PROBLEM DESCRIPTION |
Your answer must consist of every line from the data below that includes the word "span".

PROVIDED MATERIAL |
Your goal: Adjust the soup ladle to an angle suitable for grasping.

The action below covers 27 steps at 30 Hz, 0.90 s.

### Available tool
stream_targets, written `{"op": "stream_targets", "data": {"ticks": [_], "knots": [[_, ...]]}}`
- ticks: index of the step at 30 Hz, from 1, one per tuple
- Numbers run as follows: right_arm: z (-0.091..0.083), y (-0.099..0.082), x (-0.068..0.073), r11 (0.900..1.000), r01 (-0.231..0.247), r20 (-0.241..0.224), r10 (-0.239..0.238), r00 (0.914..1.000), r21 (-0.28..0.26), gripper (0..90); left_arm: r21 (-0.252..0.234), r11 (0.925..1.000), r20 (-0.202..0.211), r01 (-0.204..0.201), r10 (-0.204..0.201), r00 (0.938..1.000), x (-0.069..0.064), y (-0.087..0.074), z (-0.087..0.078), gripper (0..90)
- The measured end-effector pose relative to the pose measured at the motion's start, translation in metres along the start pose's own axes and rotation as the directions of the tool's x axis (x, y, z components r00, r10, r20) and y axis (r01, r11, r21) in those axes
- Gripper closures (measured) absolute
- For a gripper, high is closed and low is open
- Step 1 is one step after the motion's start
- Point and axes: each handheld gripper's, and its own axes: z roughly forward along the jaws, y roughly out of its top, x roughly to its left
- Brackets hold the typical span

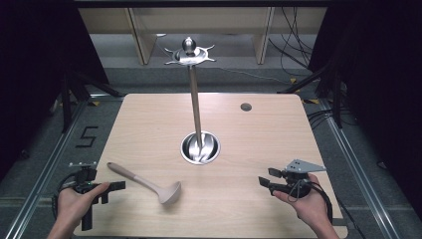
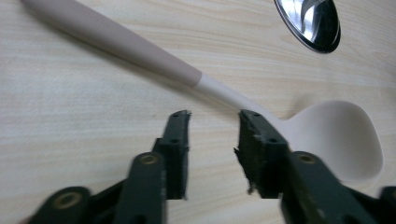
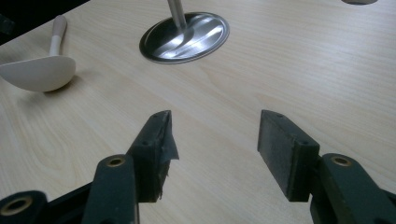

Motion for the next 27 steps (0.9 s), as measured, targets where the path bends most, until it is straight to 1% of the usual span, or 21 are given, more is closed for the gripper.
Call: {"op": "stream_targets", "data": {"ticks": [1,2,4,5,7,9,10,11,12,13,14,15,17,18,19,20,21,22,23,25,27], "knots": [[-0.001,0.000,0.000,0.9999,-0.014,-0.001,0.014,0.9999,0.001,45.9,0.017,0.9998,-0.027,-0.014,0.015,0.9995,0.002,0.000,-0.003,76.2],[-0.002,0.000,-0.003,0.9997,0.023,0.006,-0.023,0.9997,0.000,46.0,0.017,0.9998,-0.027,-0.014,0.015,0.9995,0.002,0.000,-0.003,79.1],[-0.001,0.000,-0.004,0.9996,0.027,0.007,-0.027,0.9996,-0.002,46.1,0.016,0.9995,-0.040,-0.026,0.027,0.9988,0.005,0.000,-0.001,83.7],[-0.001,0.000,-0.004,0.9998,0.019,0.007,-0.019,0.9998,0.006,46.3,0.048,0.9981,-0.077,-0.040,0.044,0.9961,0.005,0.002,-0.001,85.7],[-0.003,0.001,-0.004,0.9996,0.026,0.016,-0.026,0.9995,0.007,46.3,0.077,0.9941,-0.117,-0.076,0.085,0.9895,0.005,0.006,0.002,88.9],[-0.003,0.001,-0.004,0.9996,0.026,0.016,-0.026,0.9995,0.009,46.3,0.074,0.9938,-0.128,-0.083,0.092,0.9875,0.005,0.006,0.004,89.2],[-0.003,0.001,-0.001,0.9994,-0.022,0.002,0.022,0.9997,0.027,46.3,0.097,0.9900,-0.148,-0.103,0.117,0.9821,0.005,0.008,0.006,89.3],[-0.001,0.000,-0.001,1.0000,-0.001,0.002,0.001,1.0000,0.009,46.4,0.102,0.9891,-0.157,-0.107,0.122,0.9800,0.003,0.009,0.009,89.4],[-0.001,0.002,-0.003,0.9995,0.031,0.019,-0.032,0.9993,0.009,46.4,0.134,0.9831,-0.167,-0.125,0.146,0.9751,0.002,0.012,0.014,89.4],[0.000,0.002,0.000,1.0000,0.003,-0.007,-0.003,1.0000,0.007,46.4,0.151,0.9794,-0.171,-0.134,0.159,0.9723,0.001,0.014,0.017,89.5],[0.000,0.002,0.001,1.0000,0.005,0.006,-0.005,1.0000,0.008,46.4,0.151,0.9794,-0.171,-0.134,0.159,0.9723,0.001,0.014,0.017,89.5],[0.000,0.003,0.000,0.9994,0.036,0.007,-0.036,0.9993,0.000,46.3,0.179,0.9746,-0.172,-0.134,0.166,0.9711,0.000,0.016,0.020,89.4],[0.000,0.003,0.000,0.9992,0.041,0.006,-0.041,0.9991,0.000,46.3,0.192,0.9708,-0.171,-0.144,0.178,0.9692,-0.001,0.018,0.025,89.5],[0.000,0.003,0.003,0.9999,0.004,-0.002,-0.004,1.0000,0.013,46.3,0.195,0.9693,-0.176,-0.149,0.185,0.9670,-0.002,0.019,0.027,89.5],[-0.001,0.004,0.000,0.9991,0.041,0.014,-0.041,0.9991,0.002,46.4,0.218,0.9633,-0.183,-0.156,0.197,0.9631,-0.002,0.022,0.030,89.4],[0.000,0.004,-0.001,0.9989,0.048,0.019,-0.048,0.9987,-0.002,46.4,0.218,0.9633,-0.183,-0.156,0.197,0.9631,-0.002,0.022,0.030,89.5],[-0.001,0.003,0.000,0.9994,0.035,0.013,-0.035,0.9993,0.005,46.4,0.220,0.9619,-0.192,-0.162,0.206,0.9596,-0.004,0.024,0.033,89.5],[-0.001,0.003,0.002,0.9998,-0.005,0.003,0.005,1.0000,0.020,46.4,0.220,0.9619,-0.192,-0.162,0.206,0.9596,-0.004,0.024,0.033,89.5],[-0.001,0.003,0.002,0.9997,0.009,0.015,-0.009,0.9998,0.023,46.3,0.224,0.9605,-0.193,-0.165,0.210,0.9585,-0.005,0.025,0.034,89.5],[-0.001,0.002,0.002,0.9999,0.001,0.005,-0.001,1.0000,0.011,46.3,0.231,0.9572,-0.198,-0.175,0.222,0.9548,-0.007,0.029,0.037,89.5],[-0.002,0.003,0.002,0.9997,0.005,0.005,-0.005,1.0000,0.022,46.3,0.233,0.9562,-0.207,-0.178,0.227,0.9516,-0.008,0.031,0.040,89.5]]}}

TASK OUTPUT |
- Brackets hold the typical span
Motion for the next 27 steps (0.9 s), as measured, targets where the path bends most, until it is straight to 1% of the usual span, or 21 are given, more is closed for the gripper.

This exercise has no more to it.